Why Privatization of Social Security is a Bad Idea

Last Tuesday President Biden drew jeers from many Republicans in the audience during his State of the Union address when he said some of those lawmakers are aiming to cut Social Security and Medicare. Amidst the GOP taunting, the President added “Anybody who doubts it, contact my office. I’ll give you a copy of the proposal.”

Although Biden assured the audience and the American people that these programs will not be at risk, there is still good reason to be worried. Perhaps the biggest concern is the proposal to privatize Social Security. 

Former Vice President Mike Pence said last week that he wants to “reform” Social Security and transition it to private savings accounts for recipients. He said in an interview, “I think the day could come when we could replace the New Deal with a better deal. Literally, give younger Americans the ability to take a portion of their Social Security withholdings and put that into a private savings account.”

GOP Utah Senator Mike Lee agreed, stating “I think, we oughta look to, after we get it solvent, look to the idea of allowing people, if they want to, to at least identify some portion of their social security payments to go into a private account.”

The idea of privatizing Social Security is nothing new. Since George W. Bush, Republican politicians have floated the idea of privatizing government programs such as Social Security and Medicare, and each time it’s been voted down. The problem with this idea is that privatization would require every American to move their Social Security funds out of the guaranteed government fund and into the stock market and private bonds. If you’re familiar with the stock market or have an IRA or a 401K, you know that your returns fluctuate depending on the market, and a steady rate of return is not always guaranteed.

Currently, Social Security checks are guaranteed by the government, and the amount of each check keeps up with the cost of living. Stocks and Bonds aren’t so forgiving. For example, as COVID-19 spread across the world shifts in global economies were triggered by massive selloffs, major stock indexes plummeted, and the DOW saw its biggest one-day drop since “Black Monday” in 1987. If Social Security had been privatized during this time how many millions of dollars would Social Security recipients have lost? And what would federal and local governments do to make up for those losses? The ramifications would no doubt lead to increases in Americans’ payroll taxes, and trillions of dollars of federal borrowing.

Voters overwhelmingly oppose GOP efforts to privatize Social Security, with 77% of voters (79 % being Democrats, 74% Independents, and 76% Republicans) thinking the US should leave Social Security as is. Only a meager 15% of voters think Social Security should be privatized.

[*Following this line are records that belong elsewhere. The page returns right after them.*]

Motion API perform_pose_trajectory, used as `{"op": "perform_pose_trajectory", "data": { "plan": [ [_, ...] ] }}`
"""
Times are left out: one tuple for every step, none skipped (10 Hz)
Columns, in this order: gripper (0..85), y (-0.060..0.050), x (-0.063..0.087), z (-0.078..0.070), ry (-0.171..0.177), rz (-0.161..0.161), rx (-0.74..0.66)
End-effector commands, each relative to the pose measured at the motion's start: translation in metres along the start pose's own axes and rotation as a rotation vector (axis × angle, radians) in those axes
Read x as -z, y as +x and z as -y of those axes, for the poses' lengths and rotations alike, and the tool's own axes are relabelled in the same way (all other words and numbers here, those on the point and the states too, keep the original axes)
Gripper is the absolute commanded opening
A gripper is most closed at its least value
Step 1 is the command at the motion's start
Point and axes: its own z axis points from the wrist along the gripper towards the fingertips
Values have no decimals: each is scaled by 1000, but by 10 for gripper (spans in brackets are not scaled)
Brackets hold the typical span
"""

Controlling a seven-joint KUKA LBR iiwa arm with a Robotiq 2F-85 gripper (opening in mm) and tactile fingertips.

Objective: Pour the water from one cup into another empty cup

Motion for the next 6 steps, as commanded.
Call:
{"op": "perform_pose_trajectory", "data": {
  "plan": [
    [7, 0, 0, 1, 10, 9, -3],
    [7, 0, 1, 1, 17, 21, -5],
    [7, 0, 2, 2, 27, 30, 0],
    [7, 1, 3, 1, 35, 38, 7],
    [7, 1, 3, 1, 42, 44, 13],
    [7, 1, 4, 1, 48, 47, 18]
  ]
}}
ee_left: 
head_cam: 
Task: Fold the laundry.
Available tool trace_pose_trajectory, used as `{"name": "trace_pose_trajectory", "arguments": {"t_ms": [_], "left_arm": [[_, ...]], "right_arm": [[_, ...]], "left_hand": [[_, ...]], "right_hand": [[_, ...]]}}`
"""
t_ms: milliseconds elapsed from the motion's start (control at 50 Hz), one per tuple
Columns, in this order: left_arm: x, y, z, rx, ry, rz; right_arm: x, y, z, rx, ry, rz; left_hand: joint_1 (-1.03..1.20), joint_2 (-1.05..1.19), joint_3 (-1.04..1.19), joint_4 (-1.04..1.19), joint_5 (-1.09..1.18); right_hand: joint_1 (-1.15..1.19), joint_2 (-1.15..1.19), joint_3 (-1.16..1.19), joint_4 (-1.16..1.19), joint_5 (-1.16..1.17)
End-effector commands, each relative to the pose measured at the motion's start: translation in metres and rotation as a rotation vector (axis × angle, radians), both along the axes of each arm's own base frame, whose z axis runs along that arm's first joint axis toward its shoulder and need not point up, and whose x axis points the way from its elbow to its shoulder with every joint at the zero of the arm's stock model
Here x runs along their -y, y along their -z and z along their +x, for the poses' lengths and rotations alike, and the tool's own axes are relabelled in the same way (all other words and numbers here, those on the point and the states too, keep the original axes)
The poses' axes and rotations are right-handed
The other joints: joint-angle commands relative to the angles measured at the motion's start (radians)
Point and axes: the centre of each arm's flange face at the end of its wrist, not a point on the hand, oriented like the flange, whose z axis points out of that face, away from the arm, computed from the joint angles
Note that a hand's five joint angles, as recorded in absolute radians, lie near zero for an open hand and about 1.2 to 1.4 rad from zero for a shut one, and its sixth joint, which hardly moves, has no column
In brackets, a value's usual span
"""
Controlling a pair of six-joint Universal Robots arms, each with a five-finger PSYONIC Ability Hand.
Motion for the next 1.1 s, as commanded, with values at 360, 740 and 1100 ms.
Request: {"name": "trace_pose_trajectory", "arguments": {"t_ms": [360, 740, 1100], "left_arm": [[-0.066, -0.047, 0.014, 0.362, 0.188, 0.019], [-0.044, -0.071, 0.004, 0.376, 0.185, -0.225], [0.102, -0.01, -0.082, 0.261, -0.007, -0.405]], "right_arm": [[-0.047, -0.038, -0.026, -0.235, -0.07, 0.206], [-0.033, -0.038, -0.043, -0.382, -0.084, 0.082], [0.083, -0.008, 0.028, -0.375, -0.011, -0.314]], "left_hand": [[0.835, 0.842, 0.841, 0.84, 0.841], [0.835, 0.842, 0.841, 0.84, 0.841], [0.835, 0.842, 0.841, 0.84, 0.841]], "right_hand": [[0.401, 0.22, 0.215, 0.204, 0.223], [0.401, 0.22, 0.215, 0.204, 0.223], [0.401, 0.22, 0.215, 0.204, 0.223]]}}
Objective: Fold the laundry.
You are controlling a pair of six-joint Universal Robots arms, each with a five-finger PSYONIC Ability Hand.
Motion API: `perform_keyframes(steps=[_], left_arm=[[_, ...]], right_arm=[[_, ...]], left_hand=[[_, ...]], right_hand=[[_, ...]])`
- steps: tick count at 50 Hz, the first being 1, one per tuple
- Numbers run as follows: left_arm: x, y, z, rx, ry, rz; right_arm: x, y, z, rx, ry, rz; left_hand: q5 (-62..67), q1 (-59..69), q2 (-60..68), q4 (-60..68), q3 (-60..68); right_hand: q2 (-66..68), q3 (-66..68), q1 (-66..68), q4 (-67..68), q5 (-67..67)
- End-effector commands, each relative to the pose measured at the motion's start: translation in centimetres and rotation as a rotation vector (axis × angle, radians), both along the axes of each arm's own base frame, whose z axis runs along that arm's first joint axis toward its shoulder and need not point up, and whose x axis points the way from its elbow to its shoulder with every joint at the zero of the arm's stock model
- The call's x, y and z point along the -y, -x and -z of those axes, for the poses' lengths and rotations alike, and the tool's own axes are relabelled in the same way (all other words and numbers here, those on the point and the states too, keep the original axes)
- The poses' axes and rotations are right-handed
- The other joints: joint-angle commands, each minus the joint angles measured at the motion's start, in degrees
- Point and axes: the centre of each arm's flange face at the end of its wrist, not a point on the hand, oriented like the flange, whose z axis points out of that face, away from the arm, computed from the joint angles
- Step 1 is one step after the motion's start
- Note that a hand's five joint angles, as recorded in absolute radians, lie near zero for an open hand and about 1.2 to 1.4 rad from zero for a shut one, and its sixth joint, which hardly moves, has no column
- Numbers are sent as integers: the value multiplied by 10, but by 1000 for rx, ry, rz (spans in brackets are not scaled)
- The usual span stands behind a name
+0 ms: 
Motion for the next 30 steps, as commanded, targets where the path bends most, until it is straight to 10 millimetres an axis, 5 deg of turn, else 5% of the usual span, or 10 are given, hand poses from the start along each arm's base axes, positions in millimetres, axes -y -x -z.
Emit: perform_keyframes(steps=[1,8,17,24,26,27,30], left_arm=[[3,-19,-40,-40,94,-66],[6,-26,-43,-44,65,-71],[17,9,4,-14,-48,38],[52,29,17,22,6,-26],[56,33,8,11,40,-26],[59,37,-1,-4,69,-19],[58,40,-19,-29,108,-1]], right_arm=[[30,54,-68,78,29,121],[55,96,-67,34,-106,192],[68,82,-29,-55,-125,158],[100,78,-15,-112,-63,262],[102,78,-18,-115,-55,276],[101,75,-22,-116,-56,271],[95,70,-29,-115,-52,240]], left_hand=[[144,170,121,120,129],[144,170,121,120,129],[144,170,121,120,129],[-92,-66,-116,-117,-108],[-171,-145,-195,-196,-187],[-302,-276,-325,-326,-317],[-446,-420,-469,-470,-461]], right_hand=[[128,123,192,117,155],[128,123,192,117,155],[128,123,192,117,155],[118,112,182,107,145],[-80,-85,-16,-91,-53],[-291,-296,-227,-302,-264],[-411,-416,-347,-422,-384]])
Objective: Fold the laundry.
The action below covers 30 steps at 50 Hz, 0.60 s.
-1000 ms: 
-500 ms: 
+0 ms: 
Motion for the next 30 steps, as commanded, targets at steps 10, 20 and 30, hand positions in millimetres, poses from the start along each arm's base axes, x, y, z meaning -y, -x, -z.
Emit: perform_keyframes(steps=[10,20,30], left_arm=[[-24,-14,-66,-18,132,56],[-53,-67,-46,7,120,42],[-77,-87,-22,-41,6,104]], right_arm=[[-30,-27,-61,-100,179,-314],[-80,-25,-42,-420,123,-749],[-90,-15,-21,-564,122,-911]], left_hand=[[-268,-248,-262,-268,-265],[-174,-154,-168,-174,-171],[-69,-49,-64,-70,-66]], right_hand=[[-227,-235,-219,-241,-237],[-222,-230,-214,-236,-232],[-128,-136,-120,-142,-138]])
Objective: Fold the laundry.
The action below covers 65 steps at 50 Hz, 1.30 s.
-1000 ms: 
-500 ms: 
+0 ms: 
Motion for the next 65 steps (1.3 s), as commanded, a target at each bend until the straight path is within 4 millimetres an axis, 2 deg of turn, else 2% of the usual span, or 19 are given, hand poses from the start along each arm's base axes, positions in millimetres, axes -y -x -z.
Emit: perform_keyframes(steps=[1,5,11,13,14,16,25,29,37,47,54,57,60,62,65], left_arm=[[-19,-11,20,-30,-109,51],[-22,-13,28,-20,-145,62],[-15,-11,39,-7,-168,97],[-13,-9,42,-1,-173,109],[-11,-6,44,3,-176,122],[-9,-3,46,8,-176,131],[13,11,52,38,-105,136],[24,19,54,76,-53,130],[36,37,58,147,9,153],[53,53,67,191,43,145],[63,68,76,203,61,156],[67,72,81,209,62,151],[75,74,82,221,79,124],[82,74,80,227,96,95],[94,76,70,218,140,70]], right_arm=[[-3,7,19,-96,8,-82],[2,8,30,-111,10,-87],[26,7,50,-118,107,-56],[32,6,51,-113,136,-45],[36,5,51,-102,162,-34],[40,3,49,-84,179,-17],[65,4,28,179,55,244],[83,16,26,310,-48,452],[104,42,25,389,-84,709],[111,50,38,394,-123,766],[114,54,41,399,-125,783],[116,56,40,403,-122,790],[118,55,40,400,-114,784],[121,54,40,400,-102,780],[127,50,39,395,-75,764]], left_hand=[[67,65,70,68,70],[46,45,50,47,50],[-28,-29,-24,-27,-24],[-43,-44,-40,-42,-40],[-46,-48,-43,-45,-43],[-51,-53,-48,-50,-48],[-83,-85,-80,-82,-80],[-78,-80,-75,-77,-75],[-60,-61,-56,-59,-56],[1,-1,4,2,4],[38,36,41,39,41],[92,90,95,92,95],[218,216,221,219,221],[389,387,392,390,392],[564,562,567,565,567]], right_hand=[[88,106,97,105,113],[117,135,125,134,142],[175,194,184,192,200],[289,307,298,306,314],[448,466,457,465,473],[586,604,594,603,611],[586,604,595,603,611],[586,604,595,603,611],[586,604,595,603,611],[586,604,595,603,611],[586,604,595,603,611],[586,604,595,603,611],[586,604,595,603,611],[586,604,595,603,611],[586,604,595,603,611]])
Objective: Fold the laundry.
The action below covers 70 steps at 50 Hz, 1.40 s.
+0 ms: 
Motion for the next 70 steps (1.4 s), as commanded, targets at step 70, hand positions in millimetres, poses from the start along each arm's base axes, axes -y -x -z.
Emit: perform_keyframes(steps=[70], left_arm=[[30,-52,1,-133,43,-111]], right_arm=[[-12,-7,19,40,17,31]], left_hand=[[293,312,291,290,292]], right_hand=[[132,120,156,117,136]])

So why do GOP lawmakers keep bringing up the privatization of Social Security? They claim that privatization can lift the rate of return workers receive on their retirement contributions, boost national savings and future economic growth, and is more economical than trying to rescue Social Security with higher payroll taxes. 

I don’t buy it. The real reason is to benefit Wall Street. 

Brokerage houses, mutual funds, and banks stand to gain gigantic fees if billions of dollars are shifted each year from Social Security payments into their managed account. Those fees would come from balances in individual brokerage accounts (which would be collected no matter what the market is doing). As a result, privatization would ultimately favor Wall Street and the rich at the expense of the poor and working class.

Social Security is a contractual agreement between working Americans and the United States Government and protects retirees from the risks of poverty in their golden years. Millions of Americans have labored and struggled all their lives to look forward to a decent standard of living and dignity when they retire. Privatization puts this safety net at risk.